Saudi Arabia started a price war with Russia and has pledged to unleash its pent-up supply onto a market reeling from falling demand because of the coronavirus outbreak.
Oil prices have plunged more than 20 per cent after Saudi Arabia slashed its official selling price, putting futures at the lowest level since 1991, at the start of the first Gulf War and the lowest since February 12, 2016.
It was trading at $US35.75 (AUD$54.62) at 0114 GMT on Monday.
Brent crude futures fell by as much as $US14.25 (AUD$21.77), or 31.5 per cent, to $US31.02 (AUD$31.02) a barrel.
The move comes after Russia baulked on Friday at production cuts proposed by the Organisation of the Petroleum Exporting Countries (OPEC).
OPEC and other producers supported the cuts to stabilise falling prices caused by the economic fall-out from the coronavirus crisis
Saudi Arabia plans to boost crude output above 10 million barrels per day (bpd) in April after the current supply deal between OPEC and Russia, – known as OPEC+ – expires at the end of March, two sources told Reuters on Sunday.
Saudi Arabia, Russia, and other major producers last battled for market share like this between 2014 and 2016 to try to squeeze out production from the United States, now the world’s biggest oil producer as flows from shale oil fields doubled the country’s output during the last decade.
“Saudi Arabia and Russia are entering into an oil price war that is likely to be limited and tactical,” Eurasia Group said in a note.
“The most likely outcome of this crisis is entrenchment into a painful process that lasts several weeks or months, until prices are low enough to … some form of compromise on resumed OPEC+ production restraint.”
Change at Australia’s petrol pumps
Treasurer Josh Frydenberg has urged the consumer watchdog to ensure lower oil prices are passed on at Australia’s petrol pumps.
Mr Frydenberg said he had spoken to Australian Competition and Consumer Commission chair Rod Sims on Monday about the organisation’s role in monitoring prices at the bowser.

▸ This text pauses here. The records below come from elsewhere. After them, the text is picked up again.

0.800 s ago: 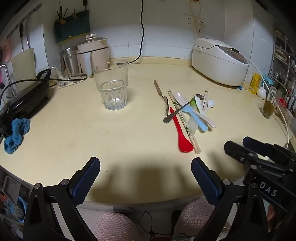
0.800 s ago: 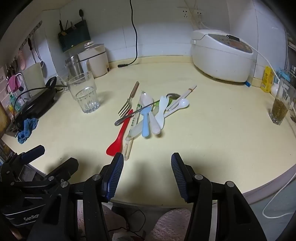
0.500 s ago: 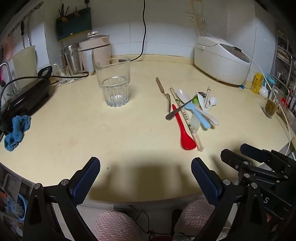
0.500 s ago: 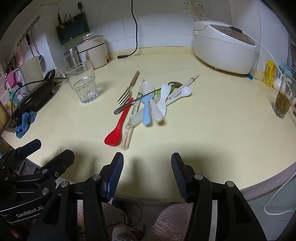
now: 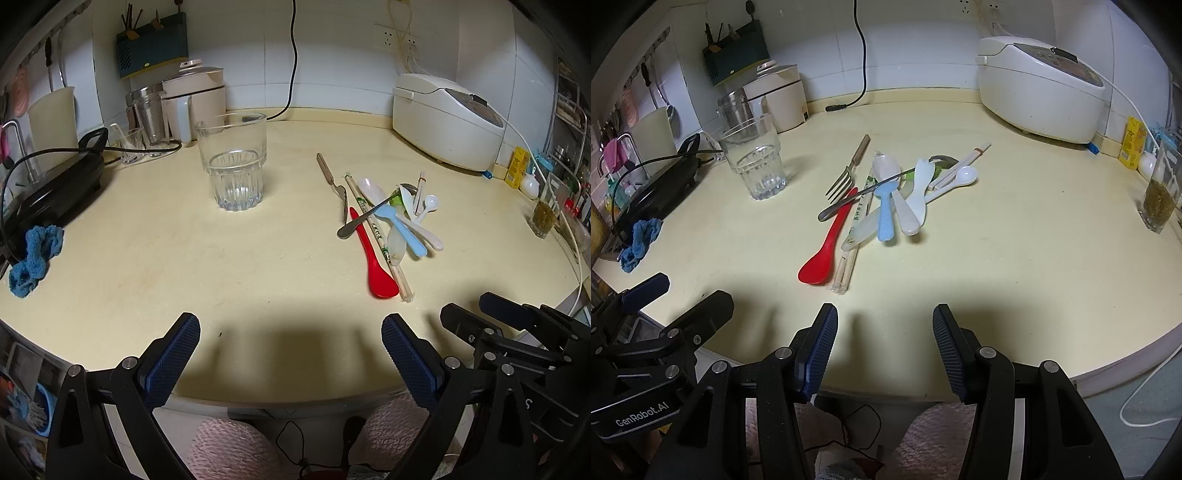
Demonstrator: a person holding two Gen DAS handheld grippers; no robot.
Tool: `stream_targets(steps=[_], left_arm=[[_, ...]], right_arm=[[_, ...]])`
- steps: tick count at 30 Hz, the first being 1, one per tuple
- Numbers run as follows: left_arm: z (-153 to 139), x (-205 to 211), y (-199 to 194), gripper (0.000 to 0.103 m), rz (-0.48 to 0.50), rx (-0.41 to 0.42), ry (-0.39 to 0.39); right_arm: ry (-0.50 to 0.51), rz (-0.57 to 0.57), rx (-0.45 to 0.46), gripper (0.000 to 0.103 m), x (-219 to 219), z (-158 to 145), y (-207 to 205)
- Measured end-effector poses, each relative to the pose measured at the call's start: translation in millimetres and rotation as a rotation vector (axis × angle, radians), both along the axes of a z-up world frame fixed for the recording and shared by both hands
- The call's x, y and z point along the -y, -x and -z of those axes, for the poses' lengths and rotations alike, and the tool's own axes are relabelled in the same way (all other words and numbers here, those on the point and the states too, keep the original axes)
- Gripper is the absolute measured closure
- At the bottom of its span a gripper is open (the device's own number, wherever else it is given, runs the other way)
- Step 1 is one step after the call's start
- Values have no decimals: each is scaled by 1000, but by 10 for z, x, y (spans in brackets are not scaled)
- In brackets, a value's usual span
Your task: Organize utensils
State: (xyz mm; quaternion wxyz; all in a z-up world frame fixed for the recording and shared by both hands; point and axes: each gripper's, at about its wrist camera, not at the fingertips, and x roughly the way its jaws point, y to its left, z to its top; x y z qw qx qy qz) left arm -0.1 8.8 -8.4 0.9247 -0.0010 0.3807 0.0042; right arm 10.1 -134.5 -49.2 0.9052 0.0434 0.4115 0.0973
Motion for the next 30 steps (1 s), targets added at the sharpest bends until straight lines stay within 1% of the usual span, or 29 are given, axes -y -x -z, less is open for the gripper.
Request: stream_targets(steps=[30], left_arm=[[-6, -21, 8, 3, -4, 2, 0]], right_arm=[[-2, -12, 1, 49, -35, 5, 15]])
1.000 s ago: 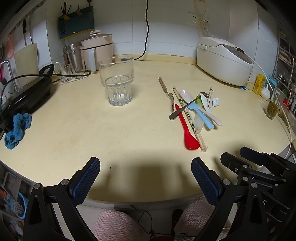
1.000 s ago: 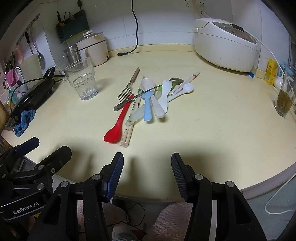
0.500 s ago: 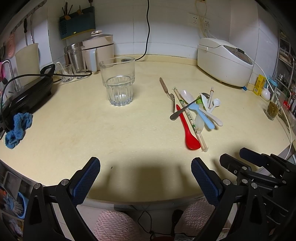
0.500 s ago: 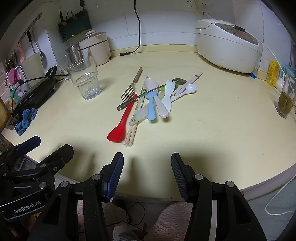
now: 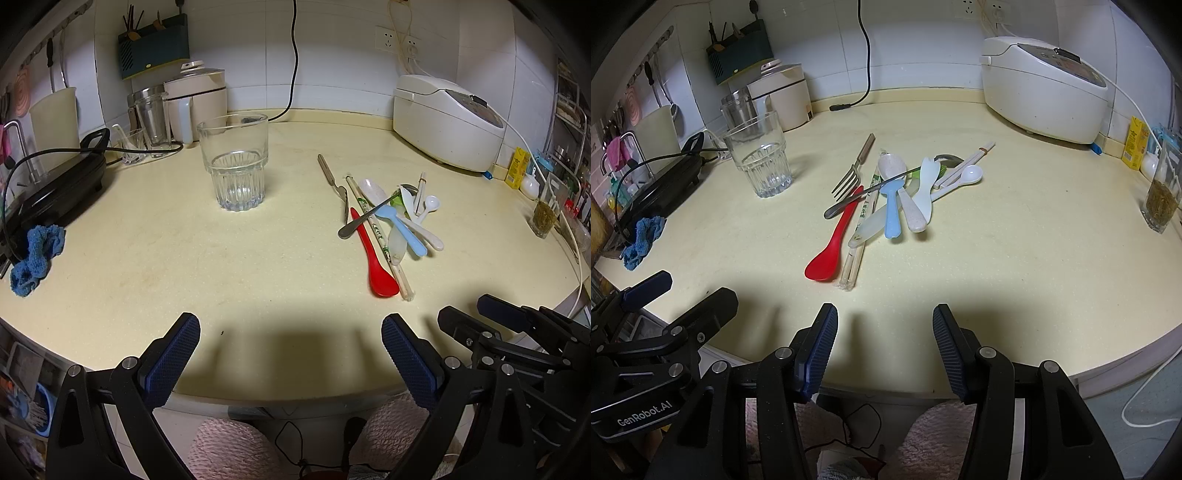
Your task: Organize utensils
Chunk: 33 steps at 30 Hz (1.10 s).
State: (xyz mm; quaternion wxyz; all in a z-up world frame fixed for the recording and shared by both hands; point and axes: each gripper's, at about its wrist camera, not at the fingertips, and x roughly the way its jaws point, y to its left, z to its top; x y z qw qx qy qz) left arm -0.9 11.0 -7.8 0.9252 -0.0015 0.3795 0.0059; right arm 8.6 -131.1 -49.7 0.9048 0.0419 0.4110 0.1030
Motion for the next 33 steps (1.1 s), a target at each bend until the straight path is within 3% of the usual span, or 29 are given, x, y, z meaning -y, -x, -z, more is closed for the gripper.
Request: stream_targets(steps=[33], left_arm=[[50, 23, 26, 3, 1, -6, 4]], right_arm=[[-4, 1, -13, 49, 12, 53, 7]])
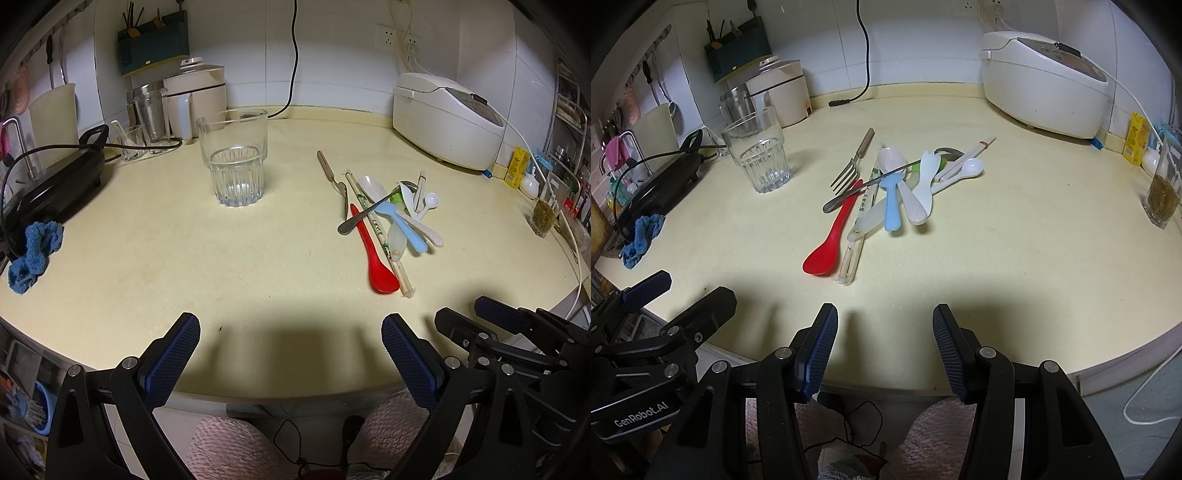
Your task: Organize utensils
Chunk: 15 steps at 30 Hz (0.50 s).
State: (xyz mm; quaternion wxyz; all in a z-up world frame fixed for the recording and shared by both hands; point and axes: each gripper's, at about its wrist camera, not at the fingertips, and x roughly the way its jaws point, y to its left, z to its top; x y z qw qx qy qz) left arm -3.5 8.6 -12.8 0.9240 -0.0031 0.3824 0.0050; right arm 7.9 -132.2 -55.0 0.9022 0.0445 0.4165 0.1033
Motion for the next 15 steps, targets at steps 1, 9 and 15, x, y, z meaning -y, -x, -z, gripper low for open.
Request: stream_targets(steps=[1, 9, 15], left_arm=[[3, -3, -3, 3, 0, -1, 1], [26, -17, -33, 3, -2, -17, 10], [65, -29, -73, 3, -5, -33, 13]], right_arm=[[0, 0, 0, 49, -1, 2, 2], [-1, -2, -11, 49, -9, 51, -11], [3, -2, -17, 49, -20, 61, -43]])
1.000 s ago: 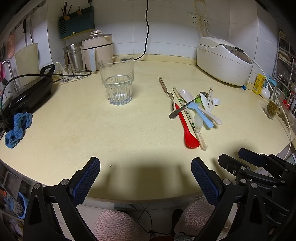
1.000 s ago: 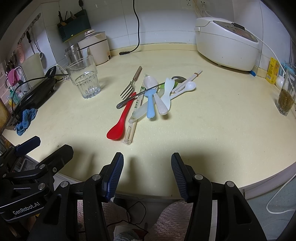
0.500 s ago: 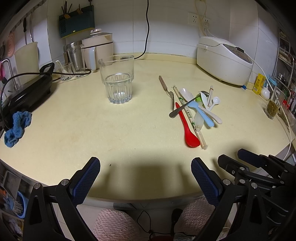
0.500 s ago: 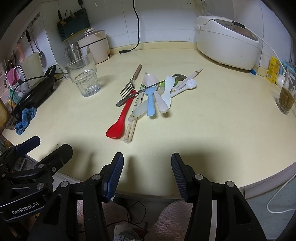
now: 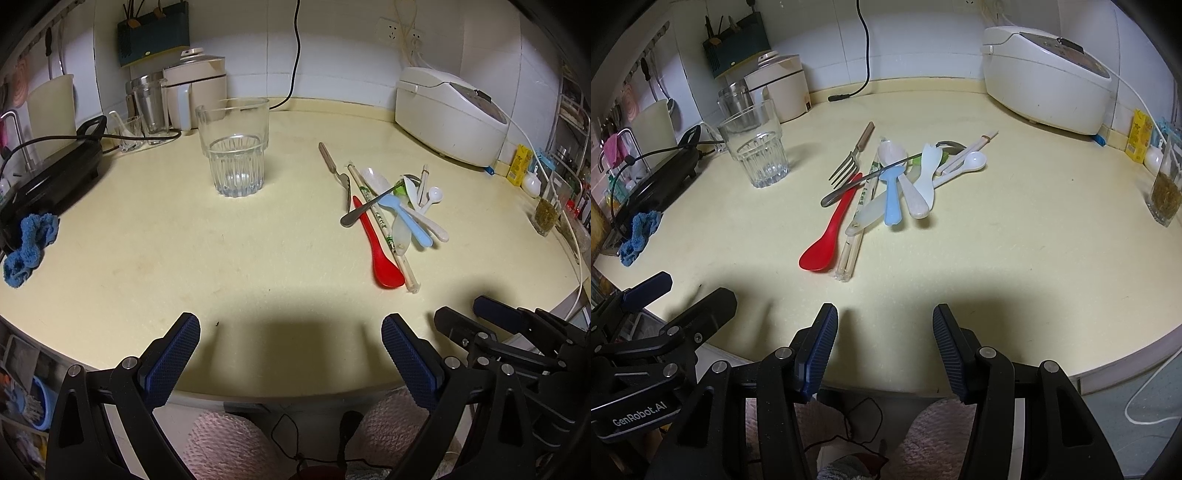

“I wanted to re-emphasise to the ACCC the importance of holding the oil retailers to account in ensuring that Australians get the benefit from the lower oil prices,” he told reporters in Canberra.
Mr Frydenberg said Mr Sims had assured him the ACCC would vigilantly monitor the situation.
The watchdog will also call out energy companies that don’t pass on price reductions.
Shadow treasurer Jim Chalmers said retailers should not be taking advantage of Australians doing it tough under current economic conditions.
“The petrol retailers in this country should not be taking us for mugs by hanging on to these substantial reductions in the fuel price,” Mr Chalmers told reporters in Brisbane.